| Task prompt |
From first line to last, give the records again word for word and omit the pictures.
==============================
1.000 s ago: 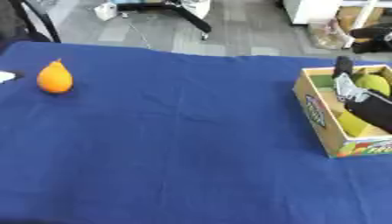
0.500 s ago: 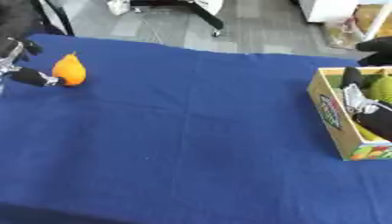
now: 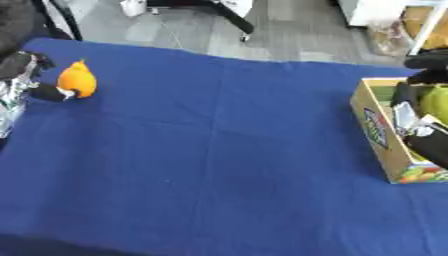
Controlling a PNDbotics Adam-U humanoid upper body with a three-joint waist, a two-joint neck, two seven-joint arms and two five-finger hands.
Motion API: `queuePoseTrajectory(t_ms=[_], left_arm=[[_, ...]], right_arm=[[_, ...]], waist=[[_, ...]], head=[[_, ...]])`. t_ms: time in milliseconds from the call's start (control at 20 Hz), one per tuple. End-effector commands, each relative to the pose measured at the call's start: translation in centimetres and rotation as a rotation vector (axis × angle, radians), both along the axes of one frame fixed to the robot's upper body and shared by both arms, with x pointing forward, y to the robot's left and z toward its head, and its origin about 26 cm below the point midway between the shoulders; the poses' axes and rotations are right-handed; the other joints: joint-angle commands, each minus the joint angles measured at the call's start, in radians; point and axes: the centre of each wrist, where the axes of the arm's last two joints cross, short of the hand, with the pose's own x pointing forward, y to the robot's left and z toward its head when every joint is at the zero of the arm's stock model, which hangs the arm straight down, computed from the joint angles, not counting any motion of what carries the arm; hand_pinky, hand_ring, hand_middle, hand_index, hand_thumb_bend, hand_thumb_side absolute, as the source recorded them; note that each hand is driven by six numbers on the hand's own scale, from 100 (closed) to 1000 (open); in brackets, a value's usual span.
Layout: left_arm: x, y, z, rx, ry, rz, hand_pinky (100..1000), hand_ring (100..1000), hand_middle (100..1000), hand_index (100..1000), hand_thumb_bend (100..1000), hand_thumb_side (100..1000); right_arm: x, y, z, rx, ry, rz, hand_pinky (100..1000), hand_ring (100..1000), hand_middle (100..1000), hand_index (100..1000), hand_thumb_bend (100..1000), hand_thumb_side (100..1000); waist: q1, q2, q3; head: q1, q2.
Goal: Pick up the objects with one hand, pass them to the other hand, and then place them into the box on the other side of the table.
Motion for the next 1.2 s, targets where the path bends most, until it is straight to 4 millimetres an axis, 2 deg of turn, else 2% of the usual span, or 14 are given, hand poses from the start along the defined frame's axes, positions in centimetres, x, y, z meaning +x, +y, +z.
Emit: queuePoseTrajectory(t_ms=[50, 200, 350, 450, 600, 900, 1100, 1200], left_arm=[[0.3, 0.4, 1.0, 0.025, -0.026, 0.033, 720, 630, 650, 731, 539, 175], [0.5, 0.2, 0.5, 0.023, -0.003, 0.030, 698, 598, 611, 697, 479, 102], [0.5, 0.0, 0.2, 0.023, 0.006, 0.020, 666, 549, 553, 640, 395, 100], [0.5, 0.0, 0.1, 0.019, 0.000, 0.021, 612, 491, 477, 552, 302, 100], [0.4, -0.1, 0.6, -0.002, -0.067, 0.030, 559, 445, 406, 474, 257, 100], [-0.2, -1.1, 4.3, -0.128, -0.281, -0.073, 548, 428, 385, 447, 229, 100], [-1.7, -3.3, 7.9, -0.340, -0.386, -0.298, 544, 422, 381, 440, 209, 100], [-2.6, -5.1, 9.3, -0.456, -0.406, -0.432, 549, 425, 386, 443, 200, 100]], right_arm=[[0.1, 0.0, 0.5, -0.002, -0.012, 0.013, 701, 640, 699, 728, 100, 436], [0.1, 0.0, 0.3, 0.002, -0.008, 0.013, 701, 640, 698, 723, 100, 437], [0.1, 0.0, 0.2, 0.003, -0.004, 0.010, 701, 639, 697, 716, 100, 438], [0.1, 0.0, 0.2, 0.005, -0.004, 0.009, 701, 639, 697, 713, 100, 439], [0.2, -0.1, 0.1, 0.004, -0.001, 0.006, 700, 638, 697, 711, 100, 440], [0.2, -0.3, -0.1, 0.007, -0.002, -0.006, 698, 633, 692, 712, 100, 433], [0.2, 0.2, 0.5, 0.004, -0.026, 0.018, 698, 634, 692, 715, 100, 431], [0.1, 0.8, 1.0, 0.000, -0.042, 0.044, 697, 632, 691, 718, 100, 426]], waist=[[-0.013, 0.002, -0.007], [-0.015, 0.003, -0.012], [-0.014, 0.004, -0.013], [-0.013, 0.004, -0.012], [-0.012, 0.003, -0.009], [-0.006, 0.000, 0.004], [-0.004, -0.002, 0.010], [-0.004, -0.003, 0.012]], head=[[0.008, -0.015], [0.010, -0.014], [0.010, -0.010], [0.010, -0.009], [0.007, -0.007], [-0.003, 0.000], [-0.011, 0.002], [-0.014, 0.003]])
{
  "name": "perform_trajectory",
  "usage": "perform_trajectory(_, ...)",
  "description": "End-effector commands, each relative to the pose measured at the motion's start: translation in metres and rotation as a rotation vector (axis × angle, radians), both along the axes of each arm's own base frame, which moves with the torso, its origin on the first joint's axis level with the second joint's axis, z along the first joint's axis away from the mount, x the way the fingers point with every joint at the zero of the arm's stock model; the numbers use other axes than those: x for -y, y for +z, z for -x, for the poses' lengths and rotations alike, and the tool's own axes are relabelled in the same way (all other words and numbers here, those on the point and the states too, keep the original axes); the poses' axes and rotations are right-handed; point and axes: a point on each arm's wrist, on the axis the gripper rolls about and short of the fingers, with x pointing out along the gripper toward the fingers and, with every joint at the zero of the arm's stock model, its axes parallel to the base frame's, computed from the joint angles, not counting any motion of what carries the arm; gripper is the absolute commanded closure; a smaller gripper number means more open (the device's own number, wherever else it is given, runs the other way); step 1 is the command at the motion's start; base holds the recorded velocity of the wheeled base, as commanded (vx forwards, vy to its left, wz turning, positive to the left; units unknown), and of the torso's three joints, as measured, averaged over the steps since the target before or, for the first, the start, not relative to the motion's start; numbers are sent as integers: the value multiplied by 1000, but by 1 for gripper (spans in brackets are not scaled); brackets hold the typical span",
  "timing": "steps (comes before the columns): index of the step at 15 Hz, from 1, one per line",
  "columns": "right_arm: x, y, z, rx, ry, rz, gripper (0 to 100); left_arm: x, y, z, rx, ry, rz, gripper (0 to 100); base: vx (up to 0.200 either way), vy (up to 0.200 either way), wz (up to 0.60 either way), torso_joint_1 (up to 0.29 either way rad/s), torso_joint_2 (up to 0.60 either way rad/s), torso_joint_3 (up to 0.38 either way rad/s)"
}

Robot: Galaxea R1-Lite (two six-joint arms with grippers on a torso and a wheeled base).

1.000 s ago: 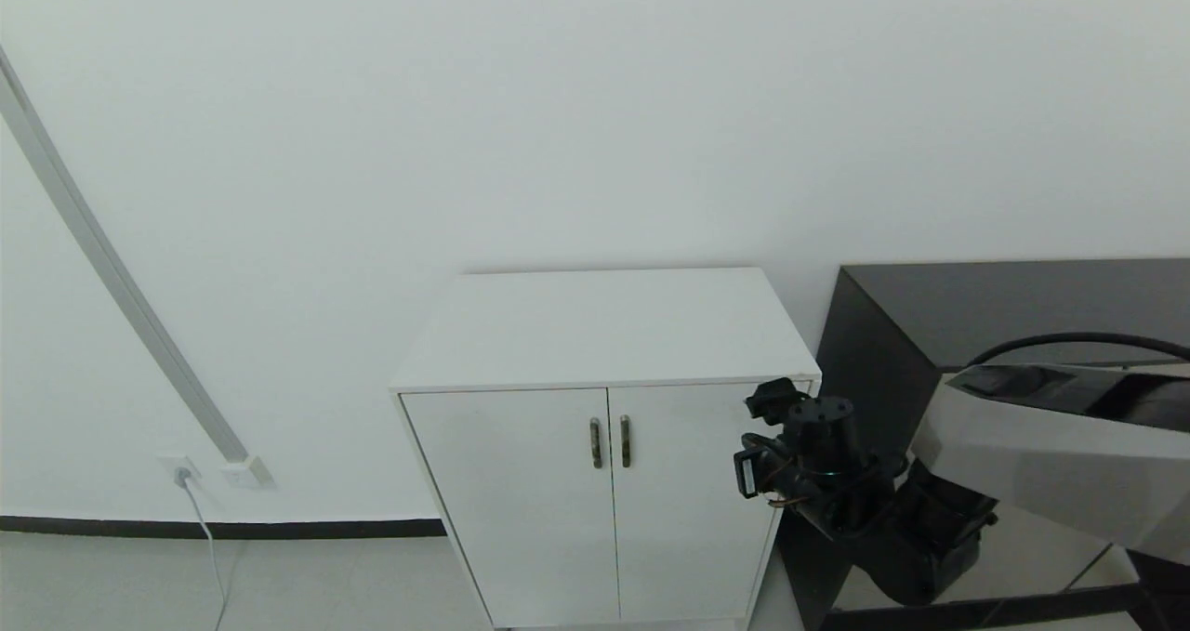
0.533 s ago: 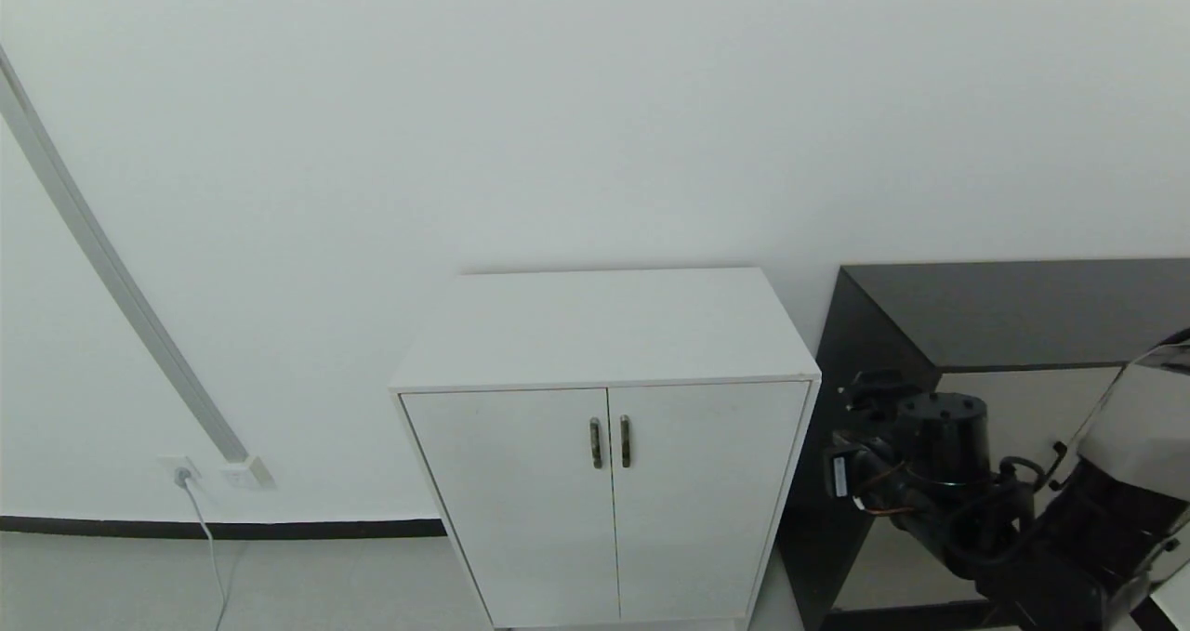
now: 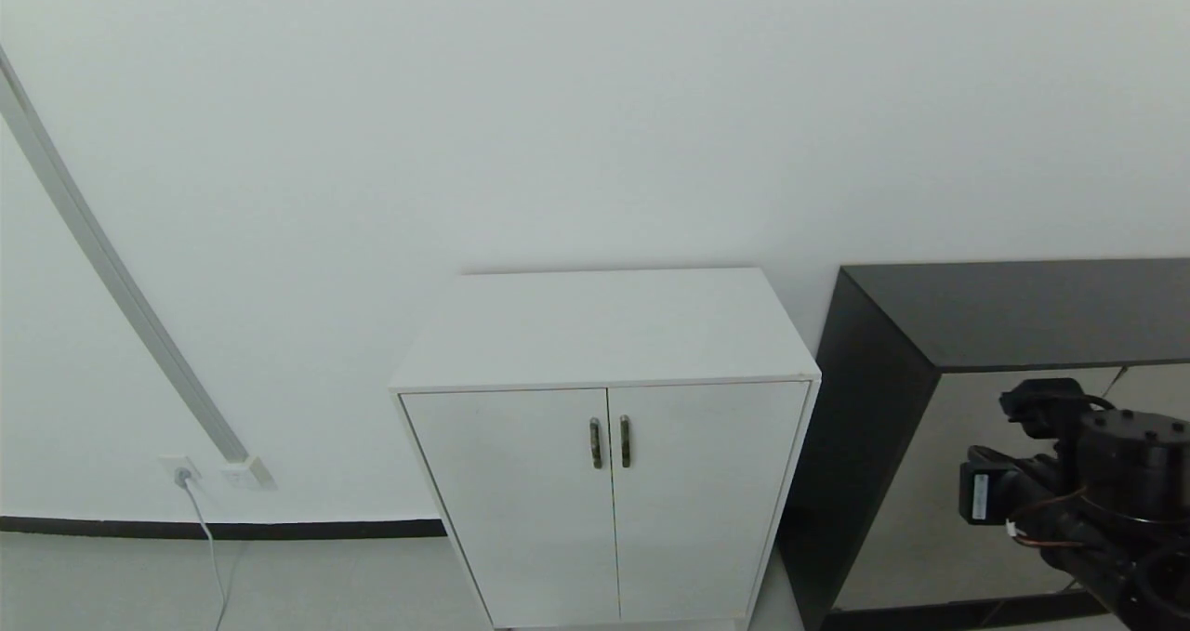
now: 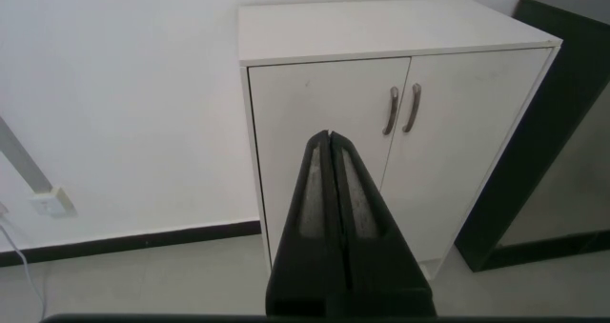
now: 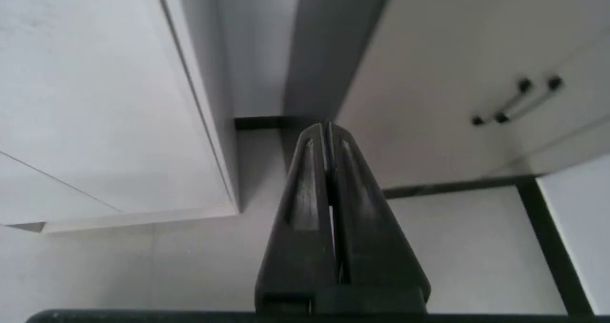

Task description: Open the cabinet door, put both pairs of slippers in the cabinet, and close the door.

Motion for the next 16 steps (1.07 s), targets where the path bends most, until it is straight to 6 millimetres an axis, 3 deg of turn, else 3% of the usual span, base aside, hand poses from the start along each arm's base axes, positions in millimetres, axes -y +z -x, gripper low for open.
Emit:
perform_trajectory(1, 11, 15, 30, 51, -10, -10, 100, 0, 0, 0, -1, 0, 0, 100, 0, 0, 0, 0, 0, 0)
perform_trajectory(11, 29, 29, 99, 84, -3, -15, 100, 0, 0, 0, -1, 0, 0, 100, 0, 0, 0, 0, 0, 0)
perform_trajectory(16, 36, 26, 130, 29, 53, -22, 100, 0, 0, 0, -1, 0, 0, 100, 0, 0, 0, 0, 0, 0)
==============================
| Solution to this problem |
1.000 s ago: 
0.500 s ago: 
now: 
Controlling a PNDbotics Adam-U humanoid upper body with a three-joint waist, a two-joint neck, two seven-joint arms and two five-finger hands.
Motion API: `queuePoseTrajectory(t_ms=[_], left_arm=[[_, ...]], right_arm=[[_, ...]], waist=[[_, ...]], head=[[_, ...]])`. t_ms: time in milliseconds from the call's start (control at 20 Hz), one per tuple. End-effector commands, each relative to the pose measured at the call's start: translation in centimetres and rotation as a rotation vector (axis × angle, radians), both along the axes of one frame fixed to the robot's upper body and shared by both arms, with x pointing forward, y to the robot's left and z toward its head, and its origin about 26 cm below the point midway between the shoulders; the poses' axes and rotations are right-handed; the other joints: joint-angle commands, each minus the joint angles measured at the call's start, in radians; point and axes: the centre of each wrist, where the axes of the arm's last two joints cross, short of the hand, with the pose's own x pointing forward, y to the robot's left and z toward its head when every joint is at the zero of the arm's stock model, which hangs the arm straight down, computed from the joint angles, not counting any motion of what carries the arm; hand_pinky, hand_ring, hand_middle, hand_index, hand_thumb_bend, hand_thumb_side absolute, as the source recorded them; note that each hand is driven by six numbers on the hand's own scale, from 100 (closed) to 1000 (open); in brackets, a value's usual span.
Layout: left_arm: x, y, z, rx, ry, rz, hand_pinky (100..1000), hand_ring (100..1000), hand_middle (100..1000), hand_index (100..1000), hand_thumb_bend (100..1000), hand_thumb_side (100..1000); right_arm: x, y, z, rx, ry, rz, hand_pinky (100..1000), hand_ring (100..1000), hand_middle (100..1000), hand_index (100..1000), hand_thumb_bend (100..1000), hand_thumb_side (100..1000); waist: q1, q2, q3; head: q1, q2.
Goal: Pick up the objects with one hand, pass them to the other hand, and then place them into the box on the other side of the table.
Motion for the next 1.2 s, targets where the path bends most, until it is straight to 4 millimetres an axis, 2 deg of turn, else 2% of the usual span, or 14 are given, hand poses from the start along the defined frame's axes, positions in centimetres, x, y, z meaning +x, +y, +z.
Emit: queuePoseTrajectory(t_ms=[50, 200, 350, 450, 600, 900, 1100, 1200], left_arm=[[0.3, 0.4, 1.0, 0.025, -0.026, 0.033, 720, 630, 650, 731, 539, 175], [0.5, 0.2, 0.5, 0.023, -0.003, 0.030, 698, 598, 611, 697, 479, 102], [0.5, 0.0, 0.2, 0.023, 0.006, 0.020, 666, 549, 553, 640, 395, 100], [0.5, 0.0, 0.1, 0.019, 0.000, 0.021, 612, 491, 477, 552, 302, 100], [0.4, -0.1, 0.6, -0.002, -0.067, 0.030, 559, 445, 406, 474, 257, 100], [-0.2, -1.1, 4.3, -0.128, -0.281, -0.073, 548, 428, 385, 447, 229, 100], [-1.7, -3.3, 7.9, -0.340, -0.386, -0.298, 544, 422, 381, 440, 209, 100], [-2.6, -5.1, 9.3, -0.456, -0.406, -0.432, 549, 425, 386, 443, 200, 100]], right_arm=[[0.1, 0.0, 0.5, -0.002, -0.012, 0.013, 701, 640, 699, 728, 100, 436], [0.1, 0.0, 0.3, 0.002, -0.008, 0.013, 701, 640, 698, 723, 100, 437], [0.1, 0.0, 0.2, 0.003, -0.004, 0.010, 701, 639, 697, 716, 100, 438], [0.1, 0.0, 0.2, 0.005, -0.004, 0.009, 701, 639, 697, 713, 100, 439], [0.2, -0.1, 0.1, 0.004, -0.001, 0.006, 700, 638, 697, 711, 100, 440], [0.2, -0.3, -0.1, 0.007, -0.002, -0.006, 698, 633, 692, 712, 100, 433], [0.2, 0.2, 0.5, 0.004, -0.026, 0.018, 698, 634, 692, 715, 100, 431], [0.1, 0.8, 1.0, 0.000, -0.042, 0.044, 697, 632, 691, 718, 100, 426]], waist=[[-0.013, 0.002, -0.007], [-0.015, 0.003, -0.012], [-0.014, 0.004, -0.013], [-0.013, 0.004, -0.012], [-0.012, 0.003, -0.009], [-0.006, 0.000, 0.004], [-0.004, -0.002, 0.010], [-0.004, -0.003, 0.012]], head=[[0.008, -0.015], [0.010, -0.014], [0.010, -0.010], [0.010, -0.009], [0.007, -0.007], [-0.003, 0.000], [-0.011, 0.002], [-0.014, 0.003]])
{
  "name": "perform_trajectory",
  "usage": "perform_trajectory(_, ...)",
  "description": "End-effector commands, each relative to the pose measured at the motion's start: translation in metres and rotation as a rotation vector (axis × angle, radians), both along the axes of each arm's own base frame, which moves with the torso, its origin on the first joint's axis level with the second joint's axis, z along the first joint's axis away from the mount, x the way the fingers point with every joint at the zero of the arm's stock model; the numbers use other axes than those: x for -y, y for +z, z for -x, for the poses' lengths and rotations alike, and the tool's own axes are relabelled in the same way (all other words and numbers here, those on the point and the states too, keep the original axes); the poses' axes and rotations are right-handed; point and axes: a point on each arm's wrist, on the axis the gripper rolls about and short of the fingers, with x pointing out along the gripper toward the fingers and, with every joint at the zero of the arm's stock model, its axes parallel to the base frame's, computed from the joint angles, not counting any motion of what carries the arm; gripper is the absolute commanded closure; a smaller gripper number means more open (the device's own number, wherever else it is given, runs the other way); step 1 is the command at the motion's start; base holds the recorded velocity of the wheeled base, as commanded (vx forwards, vy to its left, wz turning, positive to the left; units unknown), and of the torso's three joints, as measured, averaged over the steps since the target before or, for the first, the start, not relative to the motion's start; numbers are sent as integers: the value multiplied by 1000, but by 1 for gripper (spans in brackets are not scaled); brackets hold the typical span",
  "timing": "steps (comes before the columns): index of the step at 15 Hz, from 1, one per line",
  "columns": "right_arm: x, y, z, rx, ry, rz, gripper (0 to 100); left_arm: x, y, z, rx, ry, rz, gripper (0 to 100); base: vx (up to 0.200 either way), vy (up to 0.200 either way), wz (up to 0.60 either way), torso_joint_1 (up to 0.29 either way rad/s), torso_joint_2 (up to 0.60 either way rad/s), torso_joint_3 (up to 0.38 either way rad/s)"
}

Robot: Galaxea R1-Lite (two six-joint arms with grippers on a torso and a wheeled base).

1.000 s ago: 
0.533 s ago: 
now: 
now: 
now: 

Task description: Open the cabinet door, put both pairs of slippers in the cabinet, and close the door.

Motion for the next 16 steps (1.07 s), targets where the path bends most, until it is straight to 6 millimetres an axis, 3 deg of turn, else 3% of the usual span, base aside, hand poses from the start along each arm's base axes, positions in millimetres, axes -y +z -x, gripper low for open.
Emit:
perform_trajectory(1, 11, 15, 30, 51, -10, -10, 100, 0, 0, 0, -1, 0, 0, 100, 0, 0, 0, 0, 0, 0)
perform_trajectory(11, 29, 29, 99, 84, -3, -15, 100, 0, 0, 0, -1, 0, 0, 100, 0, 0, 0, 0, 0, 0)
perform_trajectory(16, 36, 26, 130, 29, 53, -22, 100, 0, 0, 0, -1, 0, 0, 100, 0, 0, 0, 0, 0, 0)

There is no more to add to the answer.